• DIRECTIONS
The records below are to be retyped in full, without any alteration.

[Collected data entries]
============================================================
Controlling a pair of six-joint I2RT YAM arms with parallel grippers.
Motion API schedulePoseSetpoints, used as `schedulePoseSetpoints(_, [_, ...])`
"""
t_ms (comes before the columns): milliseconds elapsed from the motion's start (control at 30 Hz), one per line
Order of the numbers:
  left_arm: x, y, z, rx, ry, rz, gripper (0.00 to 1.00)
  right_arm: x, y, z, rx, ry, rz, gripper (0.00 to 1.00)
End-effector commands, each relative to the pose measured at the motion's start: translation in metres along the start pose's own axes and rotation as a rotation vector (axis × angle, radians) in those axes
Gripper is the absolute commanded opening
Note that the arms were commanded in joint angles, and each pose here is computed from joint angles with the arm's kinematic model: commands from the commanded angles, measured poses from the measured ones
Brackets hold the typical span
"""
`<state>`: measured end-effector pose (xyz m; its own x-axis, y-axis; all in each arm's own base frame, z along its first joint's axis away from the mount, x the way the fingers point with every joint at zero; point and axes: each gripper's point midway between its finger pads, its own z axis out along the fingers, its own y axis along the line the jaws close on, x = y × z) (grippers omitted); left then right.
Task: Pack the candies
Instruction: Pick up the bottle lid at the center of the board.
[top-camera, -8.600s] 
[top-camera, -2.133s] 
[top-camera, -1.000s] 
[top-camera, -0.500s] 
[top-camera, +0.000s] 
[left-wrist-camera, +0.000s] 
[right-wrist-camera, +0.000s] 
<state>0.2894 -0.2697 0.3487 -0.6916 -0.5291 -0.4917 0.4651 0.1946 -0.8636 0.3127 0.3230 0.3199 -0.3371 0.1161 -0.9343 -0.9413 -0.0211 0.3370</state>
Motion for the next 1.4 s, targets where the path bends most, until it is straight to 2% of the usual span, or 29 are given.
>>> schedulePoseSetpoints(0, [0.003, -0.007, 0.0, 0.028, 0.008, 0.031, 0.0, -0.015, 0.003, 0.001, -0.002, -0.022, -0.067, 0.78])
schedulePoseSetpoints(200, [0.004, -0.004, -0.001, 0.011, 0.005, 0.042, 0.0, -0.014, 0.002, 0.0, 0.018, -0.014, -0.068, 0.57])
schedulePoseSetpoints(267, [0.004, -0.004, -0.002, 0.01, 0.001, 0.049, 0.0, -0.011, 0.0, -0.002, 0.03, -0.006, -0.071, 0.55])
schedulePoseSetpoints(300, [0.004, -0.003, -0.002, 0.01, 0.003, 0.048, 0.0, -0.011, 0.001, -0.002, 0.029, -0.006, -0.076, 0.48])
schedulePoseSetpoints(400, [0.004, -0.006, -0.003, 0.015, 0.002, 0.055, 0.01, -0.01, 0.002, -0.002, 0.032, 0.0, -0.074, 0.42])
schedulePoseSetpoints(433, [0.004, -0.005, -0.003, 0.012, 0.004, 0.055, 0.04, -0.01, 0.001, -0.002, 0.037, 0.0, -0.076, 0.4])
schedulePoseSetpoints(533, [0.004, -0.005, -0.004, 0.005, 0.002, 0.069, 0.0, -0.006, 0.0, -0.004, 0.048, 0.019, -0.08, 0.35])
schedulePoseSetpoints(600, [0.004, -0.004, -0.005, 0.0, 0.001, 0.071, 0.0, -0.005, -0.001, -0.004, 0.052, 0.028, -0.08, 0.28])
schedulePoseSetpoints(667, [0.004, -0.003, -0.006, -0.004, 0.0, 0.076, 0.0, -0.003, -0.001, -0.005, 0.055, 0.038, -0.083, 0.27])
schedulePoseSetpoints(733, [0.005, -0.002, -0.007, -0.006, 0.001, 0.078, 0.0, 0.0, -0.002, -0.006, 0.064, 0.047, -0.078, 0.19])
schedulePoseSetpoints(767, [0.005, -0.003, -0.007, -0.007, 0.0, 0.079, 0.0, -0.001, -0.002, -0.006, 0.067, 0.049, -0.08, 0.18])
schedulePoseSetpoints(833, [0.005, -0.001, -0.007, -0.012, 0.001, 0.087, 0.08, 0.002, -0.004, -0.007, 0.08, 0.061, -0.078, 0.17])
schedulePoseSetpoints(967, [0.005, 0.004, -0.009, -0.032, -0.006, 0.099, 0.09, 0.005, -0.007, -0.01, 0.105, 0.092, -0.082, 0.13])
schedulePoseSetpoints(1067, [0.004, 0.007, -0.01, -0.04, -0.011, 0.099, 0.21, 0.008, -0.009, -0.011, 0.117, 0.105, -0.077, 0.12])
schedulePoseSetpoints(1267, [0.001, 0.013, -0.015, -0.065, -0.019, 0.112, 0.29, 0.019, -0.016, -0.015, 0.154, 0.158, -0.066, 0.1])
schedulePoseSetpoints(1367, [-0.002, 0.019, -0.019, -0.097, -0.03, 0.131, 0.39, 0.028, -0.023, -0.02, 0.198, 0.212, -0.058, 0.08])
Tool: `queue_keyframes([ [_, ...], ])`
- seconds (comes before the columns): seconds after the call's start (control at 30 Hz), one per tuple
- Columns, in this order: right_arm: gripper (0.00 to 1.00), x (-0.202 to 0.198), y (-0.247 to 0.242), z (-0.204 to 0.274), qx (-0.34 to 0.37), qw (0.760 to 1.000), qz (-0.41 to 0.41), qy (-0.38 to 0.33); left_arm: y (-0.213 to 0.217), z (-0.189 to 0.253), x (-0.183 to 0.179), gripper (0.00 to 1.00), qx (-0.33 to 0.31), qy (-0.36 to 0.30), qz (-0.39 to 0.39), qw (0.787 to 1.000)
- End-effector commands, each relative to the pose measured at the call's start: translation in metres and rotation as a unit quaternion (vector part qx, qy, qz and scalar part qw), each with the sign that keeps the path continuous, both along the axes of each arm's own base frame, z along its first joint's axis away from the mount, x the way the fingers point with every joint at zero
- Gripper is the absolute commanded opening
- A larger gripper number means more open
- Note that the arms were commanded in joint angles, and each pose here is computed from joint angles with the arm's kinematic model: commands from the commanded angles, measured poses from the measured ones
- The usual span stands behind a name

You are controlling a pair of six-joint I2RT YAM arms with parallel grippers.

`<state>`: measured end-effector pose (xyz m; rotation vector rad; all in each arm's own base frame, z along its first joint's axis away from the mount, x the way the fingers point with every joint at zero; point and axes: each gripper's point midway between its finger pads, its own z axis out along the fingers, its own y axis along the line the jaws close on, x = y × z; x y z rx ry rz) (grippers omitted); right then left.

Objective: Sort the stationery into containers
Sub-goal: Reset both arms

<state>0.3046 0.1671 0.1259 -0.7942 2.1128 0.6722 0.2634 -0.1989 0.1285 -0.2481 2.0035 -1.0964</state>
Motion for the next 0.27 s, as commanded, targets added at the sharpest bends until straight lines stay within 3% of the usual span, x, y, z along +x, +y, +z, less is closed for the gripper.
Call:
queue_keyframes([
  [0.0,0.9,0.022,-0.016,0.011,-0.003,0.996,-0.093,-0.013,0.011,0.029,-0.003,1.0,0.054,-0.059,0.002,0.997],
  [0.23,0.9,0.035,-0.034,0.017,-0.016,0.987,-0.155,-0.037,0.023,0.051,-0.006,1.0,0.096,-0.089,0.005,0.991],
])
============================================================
• RESULT FOR THIS EXERCISE
Controlling a pair of six-joint I2RT YAM arms with parallel grippers.
Motion API schedulePoseSetpoints, used as `schedulePoseSetpoints(_, [_, ...])`
"""
t_ms (comes before the columns): milliseconds elapsed from the motion's start (control at 30 Hz), one per line
Order of the numbers:
  left_arm: x, y, z, rx, ry, rz, gripper (0.00 to 1.00)
  right_arm: x, y, z, rx, ry, rz, gripper (0.00 to 1.00)
End-effector commands, each relative to the pose measured at the motion's start: translation in metres along the start pose's own axes and rotation as a rotation vector (axis × angle, radians) in those axes
Gripper is the absolute commanded opening
Note that the arms were commanded in joint angles, and each pose here is computed from joint angles with the arm's kinematic model: commands from the commanded angles, measured poses from the measured ones
Brackets hold the typical span
"""
`<state>`: measured end-effector pose (xyz m; its own x-axis, y-axis; all in each arm's own base frame, z along its first joint's axis away from the mount, x the way the fingers point with every joint at zero; point and axes: each gripper's point midway between its finger pads, its own z axis out along the fingers, its own y axis along the line the jaws close on, x = y × z) (grippers omitted); left then right.
Task: Pack the candies
Instruction: Pick up the bottle lid at the center of the board.
[top-camera, -8.600s] 
[top-camera, -2.133s] 
[top-camera, -1.000s] 
[top-camera, -0.500s] 
[top-camera, +0.000s] 
[left-wrist-camera, +0.000s] 
[right-wrist-camera, +0.000s] 
<state>0.2894 -0.2697 0.3487 -0.6916 -0.5291 -0.4917 0.4651 0.1946 -0.8636 0.3127 0.3230 0.3199 -0.3371 0.1161 -0.9343 -0.9413 -0.0211 0.3370</state>
Motion for the next 1.4 s, targets where the path bends most, until it is straight to 2% of the usual span, or 29 are given.
>>> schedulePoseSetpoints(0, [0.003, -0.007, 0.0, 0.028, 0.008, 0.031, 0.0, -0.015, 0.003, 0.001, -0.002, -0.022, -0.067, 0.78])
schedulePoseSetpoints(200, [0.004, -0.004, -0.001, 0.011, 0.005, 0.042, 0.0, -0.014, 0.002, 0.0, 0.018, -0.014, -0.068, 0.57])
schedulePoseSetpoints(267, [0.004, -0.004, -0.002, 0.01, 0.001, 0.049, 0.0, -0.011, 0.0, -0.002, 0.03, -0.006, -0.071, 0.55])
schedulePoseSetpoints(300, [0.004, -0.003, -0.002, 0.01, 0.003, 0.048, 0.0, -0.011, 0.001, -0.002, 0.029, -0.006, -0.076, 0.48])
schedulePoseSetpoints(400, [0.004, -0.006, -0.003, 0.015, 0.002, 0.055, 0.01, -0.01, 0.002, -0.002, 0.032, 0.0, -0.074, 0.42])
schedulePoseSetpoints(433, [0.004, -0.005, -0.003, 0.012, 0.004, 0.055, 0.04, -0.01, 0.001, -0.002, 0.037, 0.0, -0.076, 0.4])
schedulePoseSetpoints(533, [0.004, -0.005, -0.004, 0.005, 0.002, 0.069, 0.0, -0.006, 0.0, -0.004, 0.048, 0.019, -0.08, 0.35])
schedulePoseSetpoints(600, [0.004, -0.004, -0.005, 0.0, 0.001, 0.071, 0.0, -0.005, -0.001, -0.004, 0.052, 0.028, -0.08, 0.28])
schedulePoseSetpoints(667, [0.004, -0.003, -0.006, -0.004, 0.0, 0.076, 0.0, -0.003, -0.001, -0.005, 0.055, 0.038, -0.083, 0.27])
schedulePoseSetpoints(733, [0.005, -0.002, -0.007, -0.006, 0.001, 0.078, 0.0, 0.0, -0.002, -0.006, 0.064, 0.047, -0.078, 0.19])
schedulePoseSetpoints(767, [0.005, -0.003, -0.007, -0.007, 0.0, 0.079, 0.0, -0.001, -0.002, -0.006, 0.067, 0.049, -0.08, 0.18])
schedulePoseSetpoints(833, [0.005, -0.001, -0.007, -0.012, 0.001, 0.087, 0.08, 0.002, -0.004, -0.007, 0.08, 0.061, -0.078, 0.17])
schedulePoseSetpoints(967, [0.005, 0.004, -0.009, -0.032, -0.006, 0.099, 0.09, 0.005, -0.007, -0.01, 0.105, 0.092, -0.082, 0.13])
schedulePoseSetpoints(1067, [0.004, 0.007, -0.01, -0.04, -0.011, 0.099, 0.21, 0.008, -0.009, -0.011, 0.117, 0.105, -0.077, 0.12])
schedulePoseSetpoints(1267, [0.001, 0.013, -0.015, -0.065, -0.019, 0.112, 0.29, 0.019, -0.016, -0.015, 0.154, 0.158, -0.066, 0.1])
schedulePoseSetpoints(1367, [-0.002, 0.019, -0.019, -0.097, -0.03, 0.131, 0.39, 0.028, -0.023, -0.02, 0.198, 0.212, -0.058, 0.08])
Tool: `queue_keyframes([ [_, ...], ])`
- seconds (comes before the columns): seconds after the call's start (control at 30 Hz), one per tuple
- Columns, in this order: right_arm: gripper (0.00 to 1.00), x (-0.202 to 0.198), y (-0.247 to 0.242), z (-0.204 to 0.274), qx (-0.34 to 0.37), qw (0.760 to 1.000), qz (-0.41 to 0.41), qy (-0.38 to 0.33); left_arm: y (-0.213 to 0.217), z (-0.189 to 0.253), x (-0.183 to 0.179), gripper (0.00 to 1.00), qx (-0.33 to 0.31), qy (-0.36 to 0.30), qz (-0.39 to 0.39), qw (0.787 to 1.000)
- End-effector commands, each relative to the pose measured at the call's start: translation in metres and rotation as a unit quaternion (vector part qx, qy, qz and scalar part qw), each with the sign that keeps the path continuous, both along the axes of each arm's own base frame, z along its first joint's axis away from the mount, x the way the fingers point with every joint at zero
- Gripper is the absolute commanded opening
- A larger gripper number means more open
- Note that the arms were commanded in joint angles, and each pose here is computed from joint angles with the arm's kinematic model: commands from the commanded angles, measured poses from the measured ones
- The usual span stands behind a name

You are controlling a pair of six-joint I2RT YAM arms with parallel grippers.

`<state>`: measured end-effector pose (xyz m; rotation vector rad; all in each arm's own base frame, z along its first joint's axis away from the mount, x the way the fingers point with every joint at zero; point and axes: each gripper's point midway between its finger pads, its own z axis out along the fingers, its own y axis along the line the jaws close on, x = y × z; x y z rx ry rz) (grippers omitted); right then left.

Objective: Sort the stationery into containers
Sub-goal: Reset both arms

<state>0.3046 0.1671 0.1259 -0.7942 2.1128 0.6722 0.2634 -0.1989 0.1285 -0.2481 2.0035 -1.0964</state>
Motion for the next 0.27 s, as commanded, targets added at the sharpest bends until straight lines stay within 3% of the usual span, x, y, z along +x, +y, +z, less is closed for the gripper.
Call:
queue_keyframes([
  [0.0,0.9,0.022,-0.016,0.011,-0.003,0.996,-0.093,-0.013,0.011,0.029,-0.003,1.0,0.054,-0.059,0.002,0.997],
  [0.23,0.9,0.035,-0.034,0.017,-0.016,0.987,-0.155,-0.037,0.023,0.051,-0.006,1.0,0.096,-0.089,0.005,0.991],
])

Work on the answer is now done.